What needs to be done: Tally the lines below that include the string "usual". Reply with the total only.
§ §
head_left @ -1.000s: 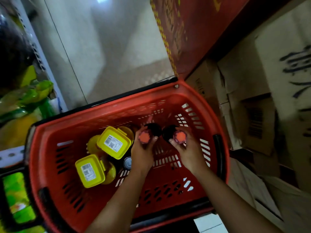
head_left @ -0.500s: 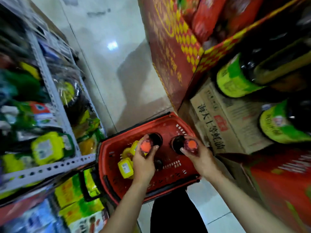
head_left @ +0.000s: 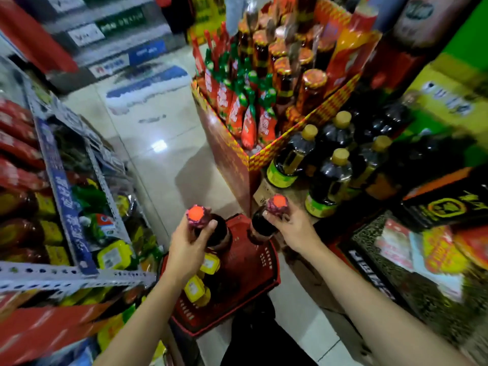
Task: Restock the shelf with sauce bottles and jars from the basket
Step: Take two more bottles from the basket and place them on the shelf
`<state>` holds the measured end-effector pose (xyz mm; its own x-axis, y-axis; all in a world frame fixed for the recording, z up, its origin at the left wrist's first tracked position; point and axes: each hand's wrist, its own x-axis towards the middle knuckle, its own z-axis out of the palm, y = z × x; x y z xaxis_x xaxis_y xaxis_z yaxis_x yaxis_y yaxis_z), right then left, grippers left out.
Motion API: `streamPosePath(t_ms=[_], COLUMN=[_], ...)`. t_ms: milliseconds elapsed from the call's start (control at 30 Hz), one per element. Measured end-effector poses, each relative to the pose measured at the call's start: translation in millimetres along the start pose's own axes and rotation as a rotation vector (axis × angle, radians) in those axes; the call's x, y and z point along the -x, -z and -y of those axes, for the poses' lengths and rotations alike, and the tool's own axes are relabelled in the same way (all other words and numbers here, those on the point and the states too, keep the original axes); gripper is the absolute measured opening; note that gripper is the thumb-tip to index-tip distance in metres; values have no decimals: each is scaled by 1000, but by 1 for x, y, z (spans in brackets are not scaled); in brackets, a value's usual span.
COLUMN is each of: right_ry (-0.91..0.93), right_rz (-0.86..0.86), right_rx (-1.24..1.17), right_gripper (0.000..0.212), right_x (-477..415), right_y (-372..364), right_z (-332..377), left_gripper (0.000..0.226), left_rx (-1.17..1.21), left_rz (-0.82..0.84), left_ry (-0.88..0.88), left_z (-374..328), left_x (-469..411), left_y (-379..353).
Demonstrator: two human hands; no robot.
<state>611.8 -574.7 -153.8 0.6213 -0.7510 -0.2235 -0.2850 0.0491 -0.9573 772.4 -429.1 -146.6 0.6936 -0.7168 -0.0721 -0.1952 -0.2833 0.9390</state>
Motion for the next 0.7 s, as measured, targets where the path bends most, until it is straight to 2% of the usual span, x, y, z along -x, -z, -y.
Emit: streamPosePath(t_ms=[200,267,333,467,600,700], right_ry=[86,105,101,75,97,94], right_rz=[-158,-224,-329,-566,-783,-946], right_rx=[107,158,185,164,160,151], right_gripper=[22,26,33,9,10,19], right_x=[65,88,118,187,254,318], right_y=[33,41,48,63,76,90], right_z=[44,50,56,55,53,54], left_gripper=[26,18,22,48,51,48], left_rx=[-77,-69,-67,-46,-59,-85], left_rz=[192,252,357,533,724,855], left_ry=[-232,-273,-325,-441,-596,-697], left_z=[-58,-74,-88,-118,-151,-177], left_x=[7,8,14,38,71,111], left_y=[3,0,-7,-25,-54,-83])
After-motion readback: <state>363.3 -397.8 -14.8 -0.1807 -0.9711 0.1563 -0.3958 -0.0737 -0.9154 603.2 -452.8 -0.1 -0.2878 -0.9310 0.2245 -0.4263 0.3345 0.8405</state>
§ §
Output for this task: 2